年齢や体格、運動量などによって、必要なエネルギーや栄養素はそれぞれ異なります。現在健康な人を対象に、健康・維持・増進、また生活習慣病予防などを目的に、エネルギーや各栄養素・成分の摂取量や上限などの目安となるのは、「日本人の食事摂取基準」(2005年版 平成17年から21年度まで使用)です。
また何をどれだけ食べればよいのかというのは、「食事バランスガイド」をご参考になさってください。ここでは、各世代ごとの食事のポイントをご紹介します。
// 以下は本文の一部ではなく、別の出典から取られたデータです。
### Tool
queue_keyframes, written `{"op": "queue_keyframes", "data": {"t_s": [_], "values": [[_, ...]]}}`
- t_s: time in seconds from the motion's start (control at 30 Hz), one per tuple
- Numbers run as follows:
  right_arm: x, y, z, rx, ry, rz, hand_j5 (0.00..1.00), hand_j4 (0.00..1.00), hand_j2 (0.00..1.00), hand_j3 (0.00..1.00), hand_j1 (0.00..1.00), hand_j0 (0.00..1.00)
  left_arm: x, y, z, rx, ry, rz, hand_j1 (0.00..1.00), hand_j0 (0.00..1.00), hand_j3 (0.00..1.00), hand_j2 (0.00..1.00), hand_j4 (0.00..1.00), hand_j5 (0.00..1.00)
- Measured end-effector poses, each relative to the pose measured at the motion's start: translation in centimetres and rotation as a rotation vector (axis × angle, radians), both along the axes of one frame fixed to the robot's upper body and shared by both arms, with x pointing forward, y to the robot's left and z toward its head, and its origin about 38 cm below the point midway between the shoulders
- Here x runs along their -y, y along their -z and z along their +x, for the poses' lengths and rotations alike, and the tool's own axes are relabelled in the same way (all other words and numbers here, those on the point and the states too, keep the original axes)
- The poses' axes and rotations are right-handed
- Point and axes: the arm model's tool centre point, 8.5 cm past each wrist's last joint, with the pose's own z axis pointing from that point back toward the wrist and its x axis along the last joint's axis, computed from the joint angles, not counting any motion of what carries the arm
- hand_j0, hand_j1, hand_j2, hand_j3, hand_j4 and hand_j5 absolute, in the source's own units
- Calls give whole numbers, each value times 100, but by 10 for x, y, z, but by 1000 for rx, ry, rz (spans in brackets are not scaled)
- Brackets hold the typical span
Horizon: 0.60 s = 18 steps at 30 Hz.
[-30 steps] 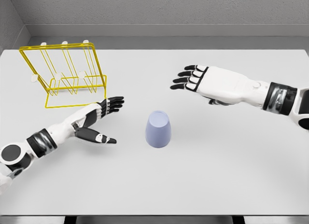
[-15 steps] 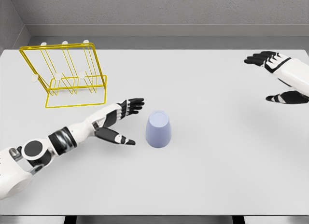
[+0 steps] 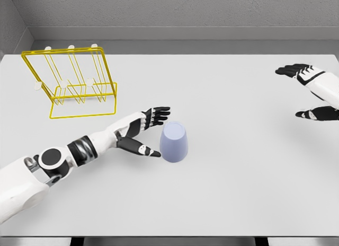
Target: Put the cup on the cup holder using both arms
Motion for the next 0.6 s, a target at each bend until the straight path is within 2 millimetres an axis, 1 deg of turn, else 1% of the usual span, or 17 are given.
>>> {"op": "queue_keyframes", "data": {"t_s": [0.1, 0.2, 0.43, 0.6], "values": [[-9, -7, -2, 23, -24, -1, 100, 100, 100, 100, 100, 100, 4, 1, 1, -2, 2, -5, 100, 100, 100, 100, 100, 100], [-12, -9, -3, 32, -34, 0, 100, 100, 100, 100, 100, 100, 7, 1, 1, -5, 5, -5, 100, 100, 100, 100, 100, 100], [-15, -9, -4, 37, -39, 2, 100, 100, 100, 100, 100, 100, 20, 2, 1, -14, 24, -11, 100, 100, 100, 100, 100, 100], [-15, -10, -4, 37, -40, 3, 100, 100, 100, 100, 100, 100, 21, 5, 1, -22, 22, -6, 100, 100, 100, 100, 100, 100]]}}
老年期や乳幼児期は、喉に食べ物がつまりやすいものです。つまる時間が長いと窒息事故につながる場合があります。喉につまりやすい食べ物については、詳しくはこちらをお読みください。
高齢者の食生活のポイント
世界に名高い長寿国の日本ですが、できるだけ最後まで健康で過ごす健康寿命をいかにのばしてして行くかが、今後の課題です。寝たきりの生活にならないためには、高血圧症、脂質異常症、糖尿病、骨粗鬆症などの生活習慣病を予防することが鍵となります。肥満は生活習慣病につながりますが、壮年期以降は基礎代謝量が低下し体内のエネルギー消費量が減って体重が増加しやすくなりますから、年齢にあった理想的な肥満度を維持していくことが重要です。また老年期になると、歯が減って咀嚼する力が落ちたり、味覚や消化などの機能も低下し、食事が思うようにとれないこともあります。食事量が減って低栄養になりがちです。やせすぎると風邪やインフルエンザなどの感染症にかかりやすく、肥満型よりもやせ型の方が死亡のリスクも高まる等のデメリットもあります。
・塩分は控えめに
伝統的な日本の食事は、ごはんを主食に様々なおかずを食べ合わせるので、栄養のバランスをとりやすいのですが、塩・しょうゆ・みそで味付けしたり、魚の干物等は塩分が含まれているので、塩分がとりすぎないように注意が必要です。薄味を心がけたり、お味噌汁には野菜や海草等をたっぷり入れたり、干物等には必ず大根おろしを添えるなどしましょう。野菜や海藻類には、余分なナトリウムを排出を促すカリウムが含まれています。
・カルシウム・タンパク質は意識してとりましょう
骨折などをすると寝たきりにつながることがあるので、骨粗鬆症予防のためにカルシウムはしっかりとりましょう。またビタミンDやクエン酸、タンパク質などは、カルシウムの吸収を促します。
またこってりとした肉料理を敬遠しがちになるので、タンパク質が不足する傾向もあります。食べやすい大きさ、形状にしたり、お酢などを使ってさっぱりと仕上げるなど、食べやすくする工夫等をしてみましょう。
便秘予防
消化機能が低下し、柔らかいものばかり食べていると、どうしても便秘になりがちです。食物繊維の含まれたサツマイモやカボチャなどの野菜、芋類、豆類、キノコ類、ココアなど、またヨーグルトやキムチなどの乳酸菌が含まれた食品をとることで、腸内環境を整えて便秘予防・改善に役立つことがあります。
他にも、のどを通りやすいように料理にとろみをつける、食欲がわくように香辛料や香味野菜などを活用するなど、工夫しましょう。またお年寄りは、喉がかわいたと感じにくくなり、夜中のトイレが頻繁になるのを恐れて水分摂取量が減る傾向があります。血液の粘度が高くなると血栓を起こしやすくなるので、こまめに水分補給をすることが大切です。